**Task details:** Could you print only the lines from the one containing "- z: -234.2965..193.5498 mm" through the end of the listing below, unchanged?

**Recorded data:**
————————

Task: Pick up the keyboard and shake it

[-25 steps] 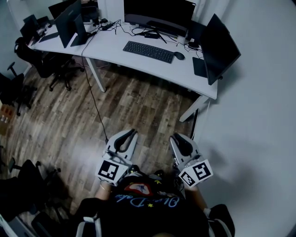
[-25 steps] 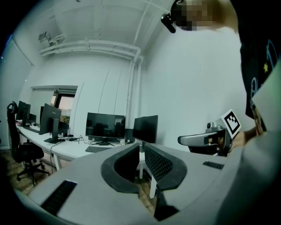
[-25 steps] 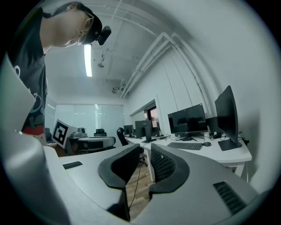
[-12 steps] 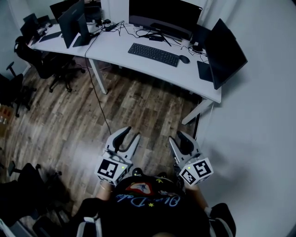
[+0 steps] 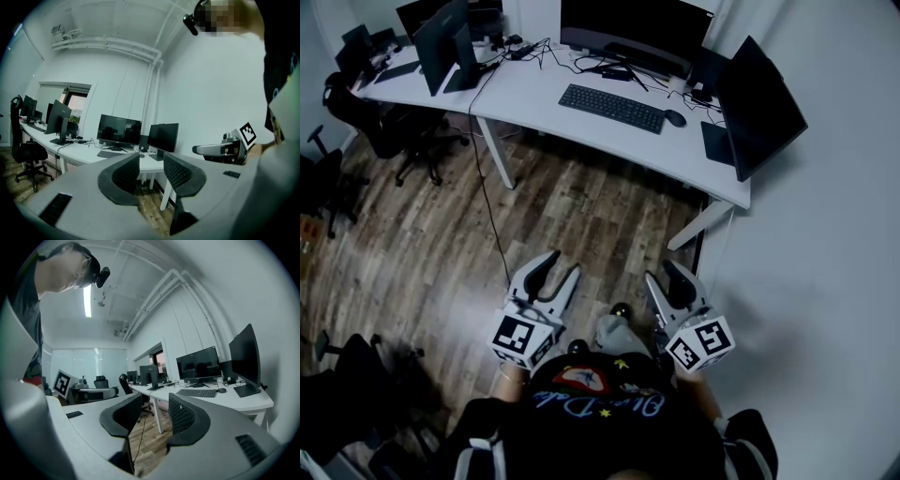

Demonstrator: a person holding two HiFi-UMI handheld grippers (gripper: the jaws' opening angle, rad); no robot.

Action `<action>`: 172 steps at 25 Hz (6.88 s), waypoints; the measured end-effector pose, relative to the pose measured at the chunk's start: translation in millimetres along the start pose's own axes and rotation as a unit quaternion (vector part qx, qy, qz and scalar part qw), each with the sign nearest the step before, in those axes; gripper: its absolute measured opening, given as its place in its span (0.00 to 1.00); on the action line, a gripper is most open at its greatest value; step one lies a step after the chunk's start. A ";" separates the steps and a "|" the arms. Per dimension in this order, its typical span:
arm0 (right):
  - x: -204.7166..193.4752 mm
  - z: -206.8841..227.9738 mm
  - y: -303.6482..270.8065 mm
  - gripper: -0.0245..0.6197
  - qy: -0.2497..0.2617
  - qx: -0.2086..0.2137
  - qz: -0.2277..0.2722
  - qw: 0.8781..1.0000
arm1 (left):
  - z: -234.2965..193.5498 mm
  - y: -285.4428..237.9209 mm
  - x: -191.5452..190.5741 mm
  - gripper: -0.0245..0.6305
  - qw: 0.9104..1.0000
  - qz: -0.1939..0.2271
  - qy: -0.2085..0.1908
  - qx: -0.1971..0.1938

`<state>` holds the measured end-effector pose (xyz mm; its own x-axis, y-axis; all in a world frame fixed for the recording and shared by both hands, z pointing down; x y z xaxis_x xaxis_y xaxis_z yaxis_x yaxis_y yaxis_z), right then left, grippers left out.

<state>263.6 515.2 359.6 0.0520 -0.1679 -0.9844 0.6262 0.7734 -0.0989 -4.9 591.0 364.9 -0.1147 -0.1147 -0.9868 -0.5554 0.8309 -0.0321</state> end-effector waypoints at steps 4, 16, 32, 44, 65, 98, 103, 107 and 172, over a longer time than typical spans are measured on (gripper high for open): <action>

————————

**Task answer:**
  - z: -234.2965..193.5498 mm
  - y: -285.4428..237.9209 mm
  - x: -191.5452..190.5741 mm
  - gripper: -0.0245..0.6305
  - qw: 0.9104..1.0000
  - qz: -0.1939..0.2271
  - qy: -0.2085..0.1908
  - qx: -0.1971..0.1938

`<state>` holds the measured end-effector pose (xyz mm; its own x-axis, y-axis; all in a world frame fixed for the recording and shared by both hands, z pointing down; x y z xaxis_x xaxis_y xaxis_z yaxis_x yaxis_y yaxis_z), right then left, grippers left out.

<state>263.6 515.2 359.6 0.0520 -0.1679 -0.9844 0.6262 0.7734 -0.0989 -4.9 591.0 364.9 -0.1147 -0.1147 -0.9868 -0.5554 0.8309 -0.0321</state> end-effector waypoints at steps 4, 16, 32, 44, 65, 98, 103, 107 and 172, over a longer time than typical spans are measured on (gripper high for open): <action>

The answer has been written out completely.